No Brasil, hoje, cerca de 90% dos munícipios do país não tratam o seu lixo, um dado alarmante que resulta em uma baixa qualidade de vida para os habitantes. Tendo em vista este grande problema, o cantor Zezé Di Camargo e o seu amigo Júlio Aidar se uniram para promover uma ação do bem. Juntos, o artista e o empresário fazem este ato solidário, amanhã, dia 1º de maio, na inauguração do Hospital de Campanha, no Ibirapuera, em SP. Eles vão doar uma máquina de usina portátil de reciclagem.

A máquina, que será doada em comodato, é avaliada em 1 milhão de reais. Importada, ela traz consigo, através da modernidade e inovação, a solução para o tratamento do resíduo infectante hospitalar e de laboratórios, diretamente no local de geração do tal material. Isto é, não será necessário transporte dos resíduos hospitalares contaminados.

Os resíduos hospitalares não causam só danos para os seres humanos que possuem contato, mas também caos ambiental, quando em contato desses materiais com o solo ou a água, podendo resultar em danos à vegetação, por exemplo. Ou seja, visto que o vírus está no ambiente, a infecção se espalha de forma mais agressiva.

Se os resíduos forem parar em lixões comuns, o que na maioria das vezes acontece, os patógenos e agentes infectantes estão expostos, correndo o grave risco de alguém entrar em contato com eles. Os catadores de lixo ou mesmo os profissionais do local podem ser afetados. Além disso, até mesmo os animais que possam frequentar os aterros sanitários a céu aberto estão expostos a condições de risco.

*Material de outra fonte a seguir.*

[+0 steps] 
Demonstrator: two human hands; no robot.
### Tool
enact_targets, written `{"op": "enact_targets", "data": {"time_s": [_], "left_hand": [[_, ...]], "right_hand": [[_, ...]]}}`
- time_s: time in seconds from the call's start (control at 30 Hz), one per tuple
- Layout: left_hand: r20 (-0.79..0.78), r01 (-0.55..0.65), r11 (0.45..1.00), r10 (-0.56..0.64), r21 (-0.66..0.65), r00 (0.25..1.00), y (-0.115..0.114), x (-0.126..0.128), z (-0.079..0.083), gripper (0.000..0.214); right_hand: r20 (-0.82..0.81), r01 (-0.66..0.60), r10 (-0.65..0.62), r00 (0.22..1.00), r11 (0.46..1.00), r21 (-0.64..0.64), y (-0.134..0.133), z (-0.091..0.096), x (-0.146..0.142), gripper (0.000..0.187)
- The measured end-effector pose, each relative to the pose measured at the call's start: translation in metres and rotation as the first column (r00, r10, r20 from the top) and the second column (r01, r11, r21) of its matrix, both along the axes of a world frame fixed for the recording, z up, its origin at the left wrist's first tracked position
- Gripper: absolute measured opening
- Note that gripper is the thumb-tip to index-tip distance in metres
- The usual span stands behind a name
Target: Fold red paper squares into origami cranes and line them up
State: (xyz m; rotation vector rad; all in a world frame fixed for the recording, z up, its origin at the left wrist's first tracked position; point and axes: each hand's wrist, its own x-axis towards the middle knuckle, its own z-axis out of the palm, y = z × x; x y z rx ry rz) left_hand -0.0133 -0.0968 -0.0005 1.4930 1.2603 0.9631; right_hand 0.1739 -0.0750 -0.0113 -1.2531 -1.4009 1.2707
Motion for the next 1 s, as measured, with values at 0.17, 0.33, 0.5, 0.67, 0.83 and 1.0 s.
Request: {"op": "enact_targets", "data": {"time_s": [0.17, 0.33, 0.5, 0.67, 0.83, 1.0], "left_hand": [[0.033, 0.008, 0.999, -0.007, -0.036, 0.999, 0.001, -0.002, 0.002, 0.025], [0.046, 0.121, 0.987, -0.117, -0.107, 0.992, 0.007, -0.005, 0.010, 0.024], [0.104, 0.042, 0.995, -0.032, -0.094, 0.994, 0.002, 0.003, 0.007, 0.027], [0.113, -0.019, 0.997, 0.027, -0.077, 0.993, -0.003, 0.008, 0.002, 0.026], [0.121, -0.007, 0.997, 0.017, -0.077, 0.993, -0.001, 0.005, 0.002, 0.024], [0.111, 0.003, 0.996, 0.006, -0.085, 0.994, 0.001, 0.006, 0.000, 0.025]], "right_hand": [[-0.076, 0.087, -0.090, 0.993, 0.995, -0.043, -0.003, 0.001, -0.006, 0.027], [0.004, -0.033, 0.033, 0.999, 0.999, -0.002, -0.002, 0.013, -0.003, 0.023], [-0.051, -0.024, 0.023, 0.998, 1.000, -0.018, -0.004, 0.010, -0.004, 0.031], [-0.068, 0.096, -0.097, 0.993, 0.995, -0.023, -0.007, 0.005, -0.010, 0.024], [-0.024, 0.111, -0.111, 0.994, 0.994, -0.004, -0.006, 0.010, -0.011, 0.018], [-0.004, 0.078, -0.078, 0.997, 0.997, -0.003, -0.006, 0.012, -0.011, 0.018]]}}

Esse tipo de situação é bastante grave, configurando uma irresponsabilidade altíssima por parte dos geradores do resíduo. Quando não se toma o devido cuidado para onde vai o resíduo hospitalar contaminado, configura-se até mesmo um crime. Mesmo que seja por acidente, colocar outras pessoas e o meio ambiente em uma situação tão perigosa é algo que não deveria jamais acontecer. Esses casos, infelizmente, não são tão raros.

"Fico curioso em saber como as autoridades ou ambientalistas estão tratando os resíduos hospitalares contaminados em seus municípios?", indaga Zezé Di Camargo, que, por preocupação, se juntou ao amigo para colaborar em um momento tão delicado mundialmente.